Born on June 10, 1960, in Patan, North Gujarat, Justice Trivedi practised law in the Gujarat High Court for a decade before being appointed as a judge in the City Civil and Sessions Court in Ahmedabad on July 10, 1995.
She held various administrative roles, including Registrar (vigilance) in the high court and Law Secretary in the Gujarat government. She was appointed as a judge of the Gujarat High Court on February 17, 2011, later transferred to the Rajasthan High Court in June 2011, and repatriated to Gujarat in February 2016 before her elevation to the apex court.
She held the rare distinction of rising through the ranks from a trial court judge, beginning her judicial career in July 1995 at a City Civil and Sessions Court in Gujarat, to the apex court. Notably, at the time of her appointment as a trial judge, her father was already serving as a judge in the same court. This unique father-daughter Judge pairing was featured in the 1996 edition of the Limca Book of Records.
Justice Trivedi was appointed to the Supreme Court on August 31, 2021, during a historic swearing-in of nine judges, including three women, marking the highest number of judges inducted on a single day.

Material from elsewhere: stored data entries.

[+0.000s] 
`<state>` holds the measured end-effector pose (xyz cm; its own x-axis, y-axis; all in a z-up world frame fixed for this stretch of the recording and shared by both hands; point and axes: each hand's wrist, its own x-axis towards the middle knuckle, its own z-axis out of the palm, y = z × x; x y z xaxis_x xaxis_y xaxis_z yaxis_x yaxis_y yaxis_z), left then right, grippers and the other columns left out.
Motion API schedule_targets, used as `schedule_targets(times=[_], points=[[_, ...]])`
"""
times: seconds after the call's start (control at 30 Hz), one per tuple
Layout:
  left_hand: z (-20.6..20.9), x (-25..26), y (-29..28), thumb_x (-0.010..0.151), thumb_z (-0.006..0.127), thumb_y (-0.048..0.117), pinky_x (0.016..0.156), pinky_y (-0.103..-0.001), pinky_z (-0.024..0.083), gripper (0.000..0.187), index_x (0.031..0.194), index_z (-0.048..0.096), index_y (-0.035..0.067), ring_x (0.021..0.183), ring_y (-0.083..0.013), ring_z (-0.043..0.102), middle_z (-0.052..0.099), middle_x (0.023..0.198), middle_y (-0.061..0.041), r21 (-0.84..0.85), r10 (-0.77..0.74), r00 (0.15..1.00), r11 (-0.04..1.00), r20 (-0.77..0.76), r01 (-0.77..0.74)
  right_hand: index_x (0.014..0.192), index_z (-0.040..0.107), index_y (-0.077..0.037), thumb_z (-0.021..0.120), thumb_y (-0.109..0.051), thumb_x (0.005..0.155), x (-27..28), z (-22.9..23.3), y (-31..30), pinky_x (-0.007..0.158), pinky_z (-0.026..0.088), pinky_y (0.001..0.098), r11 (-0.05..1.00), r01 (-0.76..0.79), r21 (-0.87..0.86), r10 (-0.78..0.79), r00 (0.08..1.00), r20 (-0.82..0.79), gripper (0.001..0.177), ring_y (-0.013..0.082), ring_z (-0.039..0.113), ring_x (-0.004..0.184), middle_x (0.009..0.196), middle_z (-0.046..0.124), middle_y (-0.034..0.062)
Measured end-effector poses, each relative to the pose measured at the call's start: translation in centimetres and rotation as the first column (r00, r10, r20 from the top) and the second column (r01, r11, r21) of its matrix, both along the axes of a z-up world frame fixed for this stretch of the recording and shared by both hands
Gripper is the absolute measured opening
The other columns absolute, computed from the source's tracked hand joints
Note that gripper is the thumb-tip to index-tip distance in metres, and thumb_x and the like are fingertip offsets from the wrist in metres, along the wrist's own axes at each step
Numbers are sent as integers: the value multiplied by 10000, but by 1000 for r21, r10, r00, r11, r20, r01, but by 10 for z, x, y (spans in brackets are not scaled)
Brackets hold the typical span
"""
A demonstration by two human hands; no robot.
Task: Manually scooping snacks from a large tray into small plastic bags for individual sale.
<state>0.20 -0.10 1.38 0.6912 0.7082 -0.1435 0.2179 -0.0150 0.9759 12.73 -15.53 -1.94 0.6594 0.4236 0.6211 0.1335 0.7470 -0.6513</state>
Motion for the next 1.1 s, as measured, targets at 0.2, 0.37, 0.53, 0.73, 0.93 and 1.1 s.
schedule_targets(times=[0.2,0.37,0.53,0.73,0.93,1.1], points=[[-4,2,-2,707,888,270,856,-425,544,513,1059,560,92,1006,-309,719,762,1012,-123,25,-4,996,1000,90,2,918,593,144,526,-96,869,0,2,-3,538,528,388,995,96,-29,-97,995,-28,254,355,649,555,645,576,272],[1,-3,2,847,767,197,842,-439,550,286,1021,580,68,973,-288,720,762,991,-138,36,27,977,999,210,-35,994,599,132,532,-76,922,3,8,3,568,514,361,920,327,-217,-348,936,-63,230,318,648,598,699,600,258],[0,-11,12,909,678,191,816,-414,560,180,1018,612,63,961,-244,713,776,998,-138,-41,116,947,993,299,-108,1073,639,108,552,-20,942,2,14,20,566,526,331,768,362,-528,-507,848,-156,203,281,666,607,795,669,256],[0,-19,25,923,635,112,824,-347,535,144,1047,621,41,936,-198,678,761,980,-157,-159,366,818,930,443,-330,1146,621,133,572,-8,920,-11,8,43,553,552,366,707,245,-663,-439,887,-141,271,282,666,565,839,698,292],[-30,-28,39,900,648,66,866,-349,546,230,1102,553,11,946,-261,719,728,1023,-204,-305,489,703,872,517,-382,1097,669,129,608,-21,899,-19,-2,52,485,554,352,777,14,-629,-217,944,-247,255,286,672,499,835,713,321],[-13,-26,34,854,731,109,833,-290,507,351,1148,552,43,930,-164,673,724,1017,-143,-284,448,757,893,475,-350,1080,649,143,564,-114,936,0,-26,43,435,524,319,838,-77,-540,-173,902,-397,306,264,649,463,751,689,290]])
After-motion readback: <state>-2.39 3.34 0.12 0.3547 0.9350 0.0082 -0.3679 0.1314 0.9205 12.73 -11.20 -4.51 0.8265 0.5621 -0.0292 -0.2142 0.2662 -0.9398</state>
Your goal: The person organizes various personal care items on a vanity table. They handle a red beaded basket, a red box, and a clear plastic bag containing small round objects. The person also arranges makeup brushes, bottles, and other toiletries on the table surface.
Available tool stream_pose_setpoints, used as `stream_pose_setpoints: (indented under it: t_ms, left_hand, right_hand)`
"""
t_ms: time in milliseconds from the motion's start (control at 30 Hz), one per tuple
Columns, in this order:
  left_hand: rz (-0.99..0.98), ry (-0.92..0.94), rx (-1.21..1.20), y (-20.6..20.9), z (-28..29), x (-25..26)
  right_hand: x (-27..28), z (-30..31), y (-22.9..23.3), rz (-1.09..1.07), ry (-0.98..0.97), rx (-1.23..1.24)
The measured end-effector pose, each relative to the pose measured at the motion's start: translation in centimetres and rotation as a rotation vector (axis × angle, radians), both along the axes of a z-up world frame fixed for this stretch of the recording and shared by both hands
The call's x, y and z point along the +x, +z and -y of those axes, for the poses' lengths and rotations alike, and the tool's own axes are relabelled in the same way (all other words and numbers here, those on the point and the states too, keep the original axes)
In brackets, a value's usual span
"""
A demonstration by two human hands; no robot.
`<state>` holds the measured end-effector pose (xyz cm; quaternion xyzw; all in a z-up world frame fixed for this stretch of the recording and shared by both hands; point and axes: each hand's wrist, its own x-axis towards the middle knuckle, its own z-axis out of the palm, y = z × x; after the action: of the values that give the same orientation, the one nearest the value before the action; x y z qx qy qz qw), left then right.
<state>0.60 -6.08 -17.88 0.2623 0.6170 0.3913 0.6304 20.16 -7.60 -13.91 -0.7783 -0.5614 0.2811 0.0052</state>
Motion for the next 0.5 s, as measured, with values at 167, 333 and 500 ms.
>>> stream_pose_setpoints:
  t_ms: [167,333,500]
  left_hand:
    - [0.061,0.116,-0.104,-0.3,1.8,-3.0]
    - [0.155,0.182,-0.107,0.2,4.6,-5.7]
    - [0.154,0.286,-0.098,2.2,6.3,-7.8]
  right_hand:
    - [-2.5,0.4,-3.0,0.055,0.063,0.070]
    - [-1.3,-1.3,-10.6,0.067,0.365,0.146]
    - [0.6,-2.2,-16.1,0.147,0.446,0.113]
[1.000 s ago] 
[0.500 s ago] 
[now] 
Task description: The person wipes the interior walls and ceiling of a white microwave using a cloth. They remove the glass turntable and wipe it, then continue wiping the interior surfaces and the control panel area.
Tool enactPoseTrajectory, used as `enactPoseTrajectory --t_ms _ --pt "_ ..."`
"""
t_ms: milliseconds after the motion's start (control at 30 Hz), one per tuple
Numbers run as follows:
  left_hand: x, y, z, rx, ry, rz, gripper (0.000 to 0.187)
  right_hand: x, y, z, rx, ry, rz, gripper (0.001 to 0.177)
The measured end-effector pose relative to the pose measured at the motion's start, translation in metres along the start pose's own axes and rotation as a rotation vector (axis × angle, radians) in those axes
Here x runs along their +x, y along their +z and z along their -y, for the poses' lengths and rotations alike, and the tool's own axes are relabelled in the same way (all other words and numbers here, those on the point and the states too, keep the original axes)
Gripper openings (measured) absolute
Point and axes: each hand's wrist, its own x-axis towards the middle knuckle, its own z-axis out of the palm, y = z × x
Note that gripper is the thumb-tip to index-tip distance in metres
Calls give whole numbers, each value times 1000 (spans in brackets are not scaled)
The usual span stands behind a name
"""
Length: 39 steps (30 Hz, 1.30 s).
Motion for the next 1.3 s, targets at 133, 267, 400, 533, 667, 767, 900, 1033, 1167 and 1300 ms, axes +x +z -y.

Following tradition, she participated in the ceremonial bench presided over by Chief Justice B R Gavai on her last day. Throughout her tenure, she contributed to several significant rulings. In November 2022, she was part of a five-judge Constitution Bench that upheld (3:2 majority) the 10% reservation for Economically Weaker Sections (EWS), introduced in 2019, which excludes SC/ST/OBC categories.
In August 2024, she sat on a seven-judge Constitution Bench that ruled, by a 6:1 majority, that states have the constitutional authority to make sub-classifications within Scheduled Castes to extend reservations to more backward sub-groups. Justice Trivedi authored the sole dissent, arguing that only Parliament has the power to modify the SC list and states lack the authority to alter it.
In another notable decision in November 2021, a bench including Justice Trivedi held that any physical contact with a child made with sexual intent qualifies as sexual assault under Section 7 of the POCSO Act, emphasizing intent over skin-to-skin contact. This ruling overturned two controversial Bombay High Court decisions under the same Act.
Justice Trivedi also delivered a judgment clarifying that the moratorium under the Insolvency and Bankruptcy Code does not bar the attachment of assets under the Maharashtra Protection of Interest of Depositors Act.
Most recently, on May 15, a bench led by her cleared the path for a Uttar Pradesh government initiative to redevelop the Shri Banke Bihari Temple corridor in Mathura, intended to facilitate devotees.